20/04/2021 8:36 AM | Bob McMillan (Administrator)

Years ago, Andre offered to show me around his favourite hunting area in State Forest 90 now more commonly called Clements Mill road. No more than 10 minutes down a bulldozed track he stopped and pointed out a little knoll about 20 metres off the track where he had seen a deer last time he walked along the track. He moved off and I was about to follow him when I glanced back and saw a deer right on the little knoll. Andre was too far away for me to signal to so I took the shot. He hurried back and was very surprised to see the dead deer. We gutted it out and took it back to the car. We split up and continued hunting. He came back that night with another deer. Packed up next morning and drove back out the road. As we passed the Te Iringa carpark I saw a stag in the carpark. I said to Andre stop the car. I had to repeat myself several times. Got my rifle and one bullet and went back. I could barely believe that I had seen the deer. There it was, right in the middle of the carpark which was fortunately empty. The stag fell to the shot. Andre came back saying what are you doing. We both could scarcely believe it. Took the picture, gutted the stag, chucked it in the boot and away to Auckland.

I took Arnold, my fishing mate, in to Otanatea for a hunt. I don’t know if he had shot any deer before. When we got out of the chopper and moved into the hut I could see plenty of stag marks, prints and big droppings on the grass around the hut. I took Arnold for a look upriver. It was evident that he was not able to tackle anything strenuous in the way of a hunt. He was very tired that night and was not keen to go out the next day. I started the breakfast and he went out for a leak. He rushed back super excited. He said a huge stag had been feeding on the lush grass between the hut and the river. As he watched the stag slowly ambled its way down and across the river and into the bush. He didn’t do any more hunting on that trip, he was over the moon to have seen one that close.
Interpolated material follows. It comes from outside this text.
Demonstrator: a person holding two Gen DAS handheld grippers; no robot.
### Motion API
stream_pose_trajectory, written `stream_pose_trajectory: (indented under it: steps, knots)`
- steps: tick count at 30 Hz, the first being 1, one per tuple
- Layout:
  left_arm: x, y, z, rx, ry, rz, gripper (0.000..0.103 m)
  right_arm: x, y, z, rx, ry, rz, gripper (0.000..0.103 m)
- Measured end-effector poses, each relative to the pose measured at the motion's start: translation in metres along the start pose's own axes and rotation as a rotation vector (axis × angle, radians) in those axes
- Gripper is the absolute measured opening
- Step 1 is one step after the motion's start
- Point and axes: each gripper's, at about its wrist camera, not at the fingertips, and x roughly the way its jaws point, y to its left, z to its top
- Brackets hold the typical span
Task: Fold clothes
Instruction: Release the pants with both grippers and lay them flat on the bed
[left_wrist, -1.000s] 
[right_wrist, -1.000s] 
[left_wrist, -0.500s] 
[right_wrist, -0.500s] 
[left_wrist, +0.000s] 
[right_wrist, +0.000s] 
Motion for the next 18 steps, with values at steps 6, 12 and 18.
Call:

Simon and I set up a tent on one of the frost flats on the northern edge of the Hanamahi clearings. I’d hunted this area back in Forest Service days but had not explored the Mangaehu Stream. Went for a big hikoi in the morning. Big mobs of nothing.  Headed back down the big ridge running along the Whakatane River. As I was coming down the steep spur toward the swing bridge my knees started trembling. This was a sure sign of fatigue. Having been there before, I knew what to do. 10 minutes rest, 10 minutes march, 10 minutes rest, 20 minutes march, repeated till I got back to camp. Simon was there, he made me a brew. He asked how far I’d got. Said I’d been over into the Pukareao. He said bullshit. I had to show him my marks on the GPS. Lying in the late sun I slowly came right. Simon told me where he’d hunted. I said I think I’ll shoot that one over there. I’d glanced up a slip across the river to see a rusa come out to graze. I made my way painfully across to where I could get a steady shot, about a hundred metres. The deer was hundreds of metres away. Very steep uphill angle. Figured out the hold and made the shot. The deer collapsed and rolled halfway down the slip. I said it was Simons job to go and get it. He called me some rude names but forded the river , climbed the steep as slip and retrieved the deer. He left it on the other side of the river. In the morning he went with Derek in the chopper to pick up the carcass. I’ve never shot one out of the hut window, that was the closest I’d got one to camp and for me the easiest carry.